Once he was out of the garage of the apartment building Gary tried the radio again. Still nothing but static. Gary snugged up the chinstrap of his hat, straddled the bike and set off for his friends’ apartment building.

Traffic was at a stand still. It looked like a few older vehicles were running, but they sure weren’t going anywhere fast. People were abandoning their cars and running every direction there is on a compass rose.

Twice he had words with people that wanted to ‘borrow’ his bike for a little while. He thought he was going to have to pull the Glock on one man just exiting a Corvette, but the man finally let him pass.

Gary rode mostly on the shoulder and medians, where there were any. Just the bike would have been easier. However, he wanted all of his evacuation equipment with him. While Joe and Betty had extensive preparations, he wanted his own possessions with him.

It took most of the rest of the morning to get to the apartment building. The emergency generator at the building was still operating so Gary was able to take his bike and trailer up to the seventh floor, over a couple of objections by building personnel.

Joe was home, but Betty had already left for work when the attack happened. Gary could tell that Joe was worried, but they both knew that trying to go out and find Betty would be next to useless. That wasn’t going to stop Joe, however, if she didn’t show up pretty soon.
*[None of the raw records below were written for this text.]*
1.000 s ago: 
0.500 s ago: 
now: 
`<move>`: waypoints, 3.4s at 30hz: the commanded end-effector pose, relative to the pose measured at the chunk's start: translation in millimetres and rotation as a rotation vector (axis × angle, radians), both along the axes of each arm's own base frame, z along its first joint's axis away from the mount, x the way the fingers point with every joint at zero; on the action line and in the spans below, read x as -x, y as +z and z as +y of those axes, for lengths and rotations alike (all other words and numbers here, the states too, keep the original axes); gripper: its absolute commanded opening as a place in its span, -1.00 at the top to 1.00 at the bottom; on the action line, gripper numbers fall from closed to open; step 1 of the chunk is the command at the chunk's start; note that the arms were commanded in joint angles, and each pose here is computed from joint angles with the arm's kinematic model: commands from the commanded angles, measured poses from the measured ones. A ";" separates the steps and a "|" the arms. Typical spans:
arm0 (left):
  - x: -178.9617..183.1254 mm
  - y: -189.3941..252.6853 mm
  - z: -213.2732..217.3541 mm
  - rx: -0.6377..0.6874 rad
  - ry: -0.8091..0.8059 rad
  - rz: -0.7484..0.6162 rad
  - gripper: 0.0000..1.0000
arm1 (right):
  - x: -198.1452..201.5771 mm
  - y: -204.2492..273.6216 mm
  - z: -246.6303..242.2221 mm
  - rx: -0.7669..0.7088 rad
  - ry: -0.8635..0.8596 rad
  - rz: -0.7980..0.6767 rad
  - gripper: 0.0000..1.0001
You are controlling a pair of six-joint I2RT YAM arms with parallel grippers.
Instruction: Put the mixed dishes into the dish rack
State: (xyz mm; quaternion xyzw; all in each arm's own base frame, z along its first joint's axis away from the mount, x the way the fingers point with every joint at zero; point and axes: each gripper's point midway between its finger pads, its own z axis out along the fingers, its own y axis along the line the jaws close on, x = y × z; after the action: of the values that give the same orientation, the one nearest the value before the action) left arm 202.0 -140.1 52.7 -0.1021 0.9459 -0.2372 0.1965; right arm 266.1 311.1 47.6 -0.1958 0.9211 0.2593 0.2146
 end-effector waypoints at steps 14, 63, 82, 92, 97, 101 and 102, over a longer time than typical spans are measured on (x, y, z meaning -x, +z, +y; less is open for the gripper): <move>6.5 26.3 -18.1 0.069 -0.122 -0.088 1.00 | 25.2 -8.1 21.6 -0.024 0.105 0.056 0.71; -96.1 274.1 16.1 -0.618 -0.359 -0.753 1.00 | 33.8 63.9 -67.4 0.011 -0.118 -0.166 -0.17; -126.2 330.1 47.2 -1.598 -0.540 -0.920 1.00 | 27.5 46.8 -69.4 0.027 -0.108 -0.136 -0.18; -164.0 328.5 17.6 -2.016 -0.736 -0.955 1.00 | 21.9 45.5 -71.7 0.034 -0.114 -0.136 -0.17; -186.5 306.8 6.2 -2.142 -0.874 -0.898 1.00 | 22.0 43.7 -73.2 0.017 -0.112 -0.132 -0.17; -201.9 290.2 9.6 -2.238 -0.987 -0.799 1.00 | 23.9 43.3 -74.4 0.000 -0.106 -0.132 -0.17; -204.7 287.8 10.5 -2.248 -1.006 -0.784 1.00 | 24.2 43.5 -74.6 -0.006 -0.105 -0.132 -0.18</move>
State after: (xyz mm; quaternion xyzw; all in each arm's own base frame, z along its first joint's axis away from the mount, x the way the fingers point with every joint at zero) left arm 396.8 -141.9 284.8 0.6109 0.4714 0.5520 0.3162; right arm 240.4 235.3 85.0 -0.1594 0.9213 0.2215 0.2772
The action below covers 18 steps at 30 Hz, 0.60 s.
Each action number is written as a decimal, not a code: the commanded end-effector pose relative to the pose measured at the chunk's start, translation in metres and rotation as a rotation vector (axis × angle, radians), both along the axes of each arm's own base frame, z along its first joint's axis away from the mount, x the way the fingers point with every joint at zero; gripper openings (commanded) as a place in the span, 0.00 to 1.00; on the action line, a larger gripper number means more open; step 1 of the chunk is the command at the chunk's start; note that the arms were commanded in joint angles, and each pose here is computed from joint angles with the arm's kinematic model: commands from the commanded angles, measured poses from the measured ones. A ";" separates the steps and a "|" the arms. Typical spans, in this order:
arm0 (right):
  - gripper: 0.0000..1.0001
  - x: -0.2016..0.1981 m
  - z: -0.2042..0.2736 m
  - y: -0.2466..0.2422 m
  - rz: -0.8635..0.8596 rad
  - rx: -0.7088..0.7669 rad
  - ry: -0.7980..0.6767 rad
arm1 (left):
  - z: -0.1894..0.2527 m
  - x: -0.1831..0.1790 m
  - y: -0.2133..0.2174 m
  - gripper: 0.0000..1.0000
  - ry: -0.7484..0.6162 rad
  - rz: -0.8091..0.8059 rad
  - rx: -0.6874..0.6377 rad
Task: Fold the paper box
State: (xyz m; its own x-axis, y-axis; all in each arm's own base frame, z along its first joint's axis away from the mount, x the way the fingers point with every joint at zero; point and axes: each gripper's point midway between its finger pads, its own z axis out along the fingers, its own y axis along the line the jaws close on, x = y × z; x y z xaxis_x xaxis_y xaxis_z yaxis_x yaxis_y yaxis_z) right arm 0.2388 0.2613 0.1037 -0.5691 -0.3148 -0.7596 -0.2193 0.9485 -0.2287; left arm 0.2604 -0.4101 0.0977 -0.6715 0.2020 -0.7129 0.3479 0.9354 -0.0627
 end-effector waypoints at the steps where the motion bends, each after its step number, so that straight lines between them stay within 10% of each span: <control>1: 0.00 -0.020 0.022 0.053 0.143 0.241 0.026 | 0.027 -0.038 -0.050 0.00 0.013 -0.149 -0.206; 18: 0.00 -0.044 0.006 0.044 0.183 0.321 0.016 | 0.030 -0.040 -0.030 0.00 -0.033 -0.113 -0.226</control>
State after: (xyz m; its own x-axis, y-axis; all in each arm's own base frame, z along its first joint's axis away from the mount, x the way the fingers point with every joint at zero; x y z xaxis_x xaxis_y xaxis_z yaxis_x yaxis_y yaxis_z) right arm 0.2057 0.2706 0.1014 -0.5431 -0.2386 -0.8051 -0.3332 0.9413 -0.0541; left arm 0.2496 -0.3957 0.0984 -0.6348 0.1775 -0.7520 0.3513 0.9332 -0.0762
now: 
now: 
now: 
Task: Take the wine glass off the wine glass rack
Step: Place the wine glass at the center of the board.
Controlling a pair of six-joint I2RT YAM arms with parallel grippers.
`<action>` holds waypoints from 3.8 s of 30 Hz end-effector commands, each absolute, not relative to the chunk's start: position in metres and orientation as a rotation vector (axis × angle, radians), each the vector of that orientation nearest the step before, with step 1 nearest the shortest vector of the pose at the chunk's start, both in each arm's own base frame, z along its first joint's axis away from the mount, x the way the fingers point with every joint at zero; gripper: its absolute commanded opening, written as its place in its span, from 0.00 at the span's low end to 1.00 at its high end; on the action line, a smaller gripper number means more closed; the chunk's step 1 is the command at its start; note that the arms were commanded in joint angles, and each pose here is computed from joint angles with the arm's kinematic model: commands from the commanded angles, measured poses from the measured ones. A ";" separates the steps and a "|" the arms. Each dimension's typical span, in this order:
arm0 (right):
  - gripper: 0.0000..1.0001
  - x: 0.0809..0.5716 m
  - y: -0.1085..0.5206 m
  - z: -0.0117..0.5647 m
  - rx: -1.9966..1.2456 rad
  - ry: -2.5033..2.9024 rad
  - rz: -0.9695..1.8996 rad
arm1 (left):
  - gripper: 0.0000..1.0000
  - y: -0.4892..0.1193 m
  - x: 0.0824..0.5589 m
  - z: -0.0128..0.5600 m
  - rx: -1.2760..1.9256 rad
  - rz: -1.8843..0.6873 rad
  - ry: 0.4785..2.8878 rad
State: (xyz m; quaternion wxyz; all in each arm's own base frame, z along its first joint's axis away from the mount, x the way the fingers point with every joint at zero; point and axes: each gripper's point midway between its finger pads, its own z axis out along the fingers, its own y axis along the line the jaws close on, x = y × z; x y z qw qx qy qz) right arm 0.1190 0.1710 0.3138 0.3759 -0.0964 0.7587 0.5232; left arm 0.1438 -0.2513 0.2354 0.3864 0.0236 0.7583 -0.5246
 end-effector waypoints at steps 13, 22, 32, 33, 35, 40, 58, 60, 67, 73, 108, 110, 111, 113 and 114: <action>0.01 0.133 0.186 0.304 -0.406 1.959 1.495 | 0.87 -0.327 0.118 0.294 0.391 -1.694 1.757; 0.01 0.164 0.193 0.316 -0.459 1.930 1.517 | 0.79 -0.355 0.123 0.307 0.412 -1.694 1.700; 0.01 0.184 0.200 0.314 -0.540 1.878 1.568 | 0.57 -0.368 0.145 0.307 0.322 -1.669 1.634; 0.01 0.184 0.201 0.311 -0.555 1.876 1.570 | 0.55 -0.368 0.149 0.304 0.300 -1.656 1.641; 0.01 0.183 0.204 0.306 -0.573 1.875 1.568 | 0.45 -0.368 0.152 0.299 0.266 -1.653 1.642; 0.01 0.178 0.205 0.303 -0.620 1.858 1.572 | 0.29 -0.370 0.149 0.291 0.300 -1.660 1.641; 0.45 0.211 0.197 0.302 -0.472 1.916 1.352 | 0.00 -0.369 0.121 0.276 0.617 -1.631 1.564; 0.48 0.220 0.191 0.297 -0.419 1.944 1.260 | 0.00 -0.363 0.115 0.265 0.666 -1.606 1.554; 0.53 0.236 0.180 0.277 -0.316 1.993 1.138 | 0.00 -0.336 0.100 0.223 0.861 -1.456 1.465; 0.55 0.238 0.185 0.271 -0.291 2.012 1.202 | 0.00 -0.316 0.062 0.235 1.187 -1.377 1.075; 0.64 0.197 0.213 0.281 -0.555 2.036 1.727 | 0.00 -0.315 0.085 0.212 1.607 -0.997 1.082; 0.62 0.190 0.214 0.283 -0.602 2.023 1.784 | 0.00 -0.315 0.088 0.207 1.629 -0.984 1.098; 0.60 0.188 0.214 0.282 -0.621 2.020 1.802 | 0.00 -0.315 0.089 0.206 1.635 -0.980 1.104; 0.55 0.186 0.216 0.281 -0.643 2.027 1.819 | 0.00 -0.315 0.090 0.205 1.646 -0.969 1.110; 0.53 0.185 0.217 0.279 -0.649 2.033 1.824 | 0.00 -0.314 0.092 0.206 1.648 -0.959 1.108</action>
Gary had just lain down on the living room sofa to take a nap when Betty walked in the door. She was mad as a wet hen. “I can’t believe the people in this town! They’re crazy. The ones that weren’t running around like a chicken with their head cut off seemed to all be just sitting around and whimpering.”

She shrugged off the small backpack she was wearing and went to the kitchen to get a drink of water from the refrigerator. “Yeah,” Gary said, “I ran into a couple of belligerent people on my way over here.”

“Honey,” asked Joe, “how far did you get before the blast?”

“Almost all the way to work. The car went dead right on the freeway. Just like most of them. We staying or going?” Betty finished the first bottle of water, retrieved another and joined the two men in the living room.

“I almost headed for Lytle,” Gary said, now sitting up on the sofa. A nap would have to wait. “But then I decided to come over here and shelter in place with you guys, like we’ve talked about. If it’s terrorists, we should be okay here. If it’s the start of a full scale attack… well… we need to get out of town as quickly as possible.”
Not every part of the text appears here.